Farmer reshuffling to prevent fraud proofs #
Let me refresh your memories by describing how we are planning to work around requiring fraud proofs. The core idea here is that by leveraging the reshuffling of farmers (or actually plots) across the different shards, and the fact that when farmers are assigned to a new shard they need to sync and verify the latest history of that shard, we can ensure that any fraudulent segment will be detected by honest farmers.
- If a malicious farmer in a shard creates an invalid block or segment (invalid transaction, state transition, incorrect encoding, etc.), eventually an honest farmer will be assigned to that shard during a reshuffle. This honest farmer will download and verify the latest shard’s history. Upon encountering the invalid block or segment, they will trigger a re-org that will be detected in follow-up submissions by the parent and the beacon chain. Intermediate shards and the beacon chain do not immediately accept new blocks being submitted by child shards, they wait for one or more reshuffling intervals to ensure that the data has been verified by honest farmers. In the next section I will share the model to determine the optimal values depending on the desired security level.
- When the honest farmer detects fraud, they will refuse to build on top of the fraudulent chain. If the shard has a sufficient number of honest farmers that detect this, they will collectively build a valid fork, effectively causing a re-org that prunes the fraudulent history.
- This mechanism also addresses data availability directly. If a block or a segment is unavailable, the syncing farmer cannot download it and thus cannot reconstruct the state. This inability to sync would trigger the same “re-org” or “rejection” behavior, preventing the malicious chain from progressing as new farmers will only be able to grow the chain from the latest valid state. The missing block or segment would have to be re-created.

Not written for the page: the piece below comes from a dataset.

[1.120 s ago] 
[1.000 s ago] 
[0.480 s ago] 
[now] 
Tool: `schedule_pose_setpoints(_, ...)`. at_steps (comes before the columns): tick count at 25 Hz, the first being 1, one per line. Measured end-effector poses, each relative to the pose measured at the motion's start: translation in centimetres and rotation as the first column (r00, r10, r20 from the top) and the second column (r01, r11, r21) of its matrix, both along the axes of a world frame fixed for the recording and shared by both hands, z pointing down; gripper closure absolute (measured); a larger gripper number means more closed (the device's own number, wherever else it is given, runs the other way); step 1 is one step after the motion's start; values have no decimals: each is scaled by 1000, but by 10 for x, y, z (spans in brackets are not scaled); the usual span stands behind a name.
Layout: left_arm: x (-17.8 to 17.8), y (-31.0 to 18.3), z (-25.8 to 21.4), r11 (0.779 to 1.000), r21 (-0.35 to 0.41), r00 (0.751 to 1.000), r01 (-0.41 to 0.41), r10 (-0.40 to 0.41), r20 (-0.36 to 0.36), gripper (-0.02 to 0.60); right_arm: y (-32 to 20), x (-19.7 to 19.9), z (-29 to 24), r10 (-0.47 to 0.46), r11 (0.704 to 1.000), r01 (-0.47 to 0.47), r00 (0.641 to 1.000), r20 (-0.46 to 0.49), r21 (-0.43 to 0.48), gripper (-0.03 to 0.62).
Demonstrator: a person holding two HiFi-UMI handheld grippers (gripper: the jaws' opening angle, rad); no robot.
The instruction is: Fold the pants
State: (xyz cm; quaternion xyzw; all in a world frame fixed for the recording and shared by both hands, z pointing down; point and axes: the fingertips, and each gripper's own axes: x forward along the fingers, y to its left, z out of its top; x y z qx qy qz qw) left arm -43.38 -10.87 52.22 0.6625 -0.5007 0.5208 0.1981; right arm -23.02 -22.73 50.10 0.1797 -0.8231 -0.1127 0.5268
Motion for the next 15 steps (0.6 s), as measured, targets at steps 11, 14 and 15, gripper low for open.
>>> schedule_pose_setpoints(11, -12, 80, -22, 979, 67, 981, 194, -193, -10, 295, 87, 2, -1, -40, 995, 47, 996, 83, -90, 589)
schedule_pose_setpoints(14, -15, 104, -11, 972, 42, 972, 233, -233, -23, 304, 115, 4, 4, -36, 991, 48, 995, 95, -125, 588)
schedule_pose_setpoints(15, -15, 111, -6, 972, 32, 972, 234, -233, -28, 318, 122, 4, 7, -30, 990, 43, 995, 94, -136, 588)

The assumption is that if data is not available, it effectively means the chain cannot be validly extended by honest participants and the chain needs to be recovered from the last known state.
Skimming through the literature around sharded blockchains and fraud proofs uncovered that this approach is often referred to as “periodic reshuffling with full-state downloads” or state-sync-based fraud detection in other protocols. This looks promising, but we need to model it to understand the implications in terms of security and the trade-offs involved (especially regarding the reshuffling interval).
Modeling the Reshuffling Interval (R) #
Let’s define some parameters and then formalise the security of the mechanism.
Key Parameters: #
- \(N\): Total number of farmers (or plots) in the system.
- \(S\): Total number of shards.
- \(n=N/S\): Average number of farmers per shard.
- \(p\): Proportion of malicious farmers in the entire system.
- \(f\): Minimum proportion of honest farmers required within a shard to detect and force a re-org. This is typically \(>0.5\) (e.g., \(f=0.51\)) to outvote or out-compute the malicious actors.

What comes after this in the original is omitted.